My partner
and I have been to quite a few museums and art galleries over the years; we
have different tastes in art (he favours the Old Masters; I enjoy the
surrealists and quite a lot of modern art as well).
The two
exhibitions we’ve been to in the last few weeks definitely come under Old
Masters; ‘Siena: The rise of painting 1300 – 1350’, at the National Gallery in
London, showcases some truly stunning and intricate art. Textured gold leaf halos, masterful use of colours
– and of course the artists had to make the paints themselves… Every piece a
masterwork. Then there’s the sculpture,
where the sculpted cloaks of religious figures were so beautifully crafted by
Gano di Fazio in minute detail and painted in subtle colours that they really
look as though they are woven cloth. I’m
a scientist rather than knowledgeable about the arts, but I’m learning. Names like Pietro Lorenzetti, Niccolò di
Buonaccorso, and Duccio were all new to me.
A little
closer to home, the Fitzwilliam Museum in Cambridge has assembled a group of
paintings by Flemish master Jan Davidsz de Heem. We went to see them this time last week. They’re amazing, exquisitely detailed, with
painted cloth so realistic that it looks as though someone had attached
some cloth to the painting, and bread that looks as though you could pick it up
and eat it.

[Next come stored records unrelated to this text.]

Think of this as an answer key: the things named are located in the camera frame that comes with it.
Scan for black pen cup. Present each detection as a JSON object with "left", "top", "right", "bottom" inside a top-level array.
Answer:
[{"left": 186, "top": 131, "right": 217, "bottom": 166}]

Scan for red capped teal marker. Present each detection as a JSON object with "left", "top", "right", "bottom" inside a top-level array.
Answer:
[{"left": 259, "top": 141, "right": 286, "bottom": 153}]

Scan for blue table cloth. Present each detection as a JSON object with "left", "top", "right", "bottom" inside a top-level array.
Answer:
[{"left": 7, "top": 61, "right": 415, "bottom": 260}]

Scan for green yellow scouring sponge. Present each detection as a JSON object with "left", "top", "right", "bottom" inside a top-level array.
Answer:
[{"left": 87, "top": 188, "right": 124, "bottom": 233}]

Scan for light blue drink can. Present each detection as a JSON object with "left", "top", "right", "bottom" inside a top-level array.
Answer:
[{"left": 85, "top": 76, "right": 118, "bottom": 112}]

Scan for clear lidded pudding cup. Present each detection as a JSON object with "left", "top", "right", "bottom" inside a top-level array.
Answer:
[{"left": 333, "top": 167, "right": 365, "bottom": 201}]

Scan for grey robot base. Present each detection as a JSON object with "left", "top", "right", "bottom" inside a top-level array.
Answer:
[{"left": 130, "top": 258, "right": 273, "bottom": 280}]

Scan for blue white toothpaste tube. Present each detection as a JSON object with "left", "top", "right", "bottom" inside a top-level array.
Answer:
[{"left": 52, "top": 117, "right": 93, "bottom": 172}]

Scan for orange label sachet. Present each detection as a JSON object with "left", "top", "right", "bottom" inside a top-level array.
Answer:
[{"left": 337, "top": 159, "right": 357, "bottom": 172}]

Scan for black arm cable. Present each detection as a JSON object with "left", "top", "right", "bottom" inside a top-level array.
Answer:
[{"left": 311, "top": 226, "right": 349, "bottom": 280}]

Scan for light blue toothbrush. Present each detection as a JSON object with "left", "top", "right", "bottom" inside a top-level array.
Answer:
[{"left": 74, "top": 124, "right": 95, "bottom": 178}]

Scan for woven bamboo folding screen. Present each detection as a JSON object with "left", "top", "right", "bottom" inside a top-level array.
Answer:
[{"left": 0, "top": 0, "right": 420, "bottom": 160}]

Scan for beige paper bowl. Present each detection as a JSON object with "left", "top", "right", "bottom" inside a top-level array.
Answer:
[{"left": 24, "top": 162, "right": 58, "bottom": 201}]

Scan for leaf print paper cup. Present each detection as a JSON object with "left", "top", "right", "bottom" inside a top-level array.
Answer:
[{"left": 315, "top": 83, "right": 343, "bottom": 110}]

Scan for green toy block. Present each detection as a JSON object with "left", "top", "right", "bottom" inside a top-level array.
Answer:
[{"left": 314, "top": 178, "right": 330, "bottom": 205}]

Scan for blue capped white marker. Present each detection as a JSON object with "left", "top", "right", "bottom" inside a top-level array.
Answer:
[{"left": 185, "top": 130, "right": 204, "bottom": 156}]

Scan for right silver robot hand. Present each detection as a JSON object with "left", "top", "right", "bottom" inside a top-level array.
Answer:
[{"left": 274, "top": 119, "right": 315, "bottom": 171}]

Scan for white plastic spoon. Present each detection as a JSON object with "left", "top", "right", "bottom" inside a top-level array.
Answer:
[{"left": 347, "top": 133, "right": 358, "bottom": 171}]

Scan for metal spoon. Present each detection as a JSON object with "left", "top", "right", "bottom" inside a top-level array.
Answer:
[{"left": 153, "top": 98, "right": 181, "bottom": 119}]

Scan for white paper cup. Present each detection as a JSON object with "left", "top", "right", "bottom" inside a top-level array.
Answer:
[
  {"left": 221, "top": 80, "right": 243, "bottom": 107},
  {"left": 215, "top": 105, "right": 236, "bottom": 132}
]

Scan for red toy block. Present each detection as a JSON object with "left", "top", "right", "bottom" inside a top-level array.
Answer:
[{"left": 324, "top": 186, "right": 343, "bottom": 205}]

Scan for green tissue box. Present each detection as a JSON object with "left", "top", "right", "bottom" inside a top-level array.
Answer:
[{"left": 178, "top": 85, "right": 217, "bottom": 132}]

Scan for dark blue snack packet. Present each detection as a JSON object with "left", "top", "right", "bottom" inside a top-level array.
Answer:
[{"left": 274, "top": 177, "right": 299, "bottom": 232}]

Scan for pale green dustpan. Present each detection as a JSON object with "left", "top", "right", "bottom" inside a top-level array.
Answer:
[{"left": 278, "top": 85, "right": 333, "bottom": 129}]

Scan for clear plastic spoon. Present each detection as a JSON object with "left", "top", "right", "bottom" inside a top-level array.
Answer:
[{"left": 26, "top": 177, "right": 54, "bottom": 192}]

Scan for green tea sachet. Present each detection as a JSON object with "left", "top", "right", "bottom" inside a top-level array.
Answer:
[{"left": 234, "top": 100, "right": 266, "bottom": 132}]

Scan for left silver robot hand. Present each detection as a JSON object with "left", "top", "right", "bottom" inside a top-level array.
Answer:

The fruit he depicts looks
juicy and luscious, and the flowers he painted are simply beautiful.
The de Heem
exhibit is small (but perfectly formed, to coin a phrase), so we had time to
look at some of the other art and objects on display. We’d been to the Fitzwilliam before so we’ve
been around the equally amazing Museum areas.
I walked
into one area of the gallery and saw a sculpture that literally just stopped me in my tracks. This is the Virgin of Sorrows (Mater Dolorosa),
sculpted out of wood by Pedro de Mena around 1670 -1675. The sculpture is much smaller than life-sized but startlingly realistic and absolutely
mesmerising. Mary’s clothes, including
her blue robe, are a masterclass in three-dimensional depiction. Her eyes, and the fallen tears, are created
from glass, and her eyelashes are real human hair. The grief on her face is genuinely heartbreaking.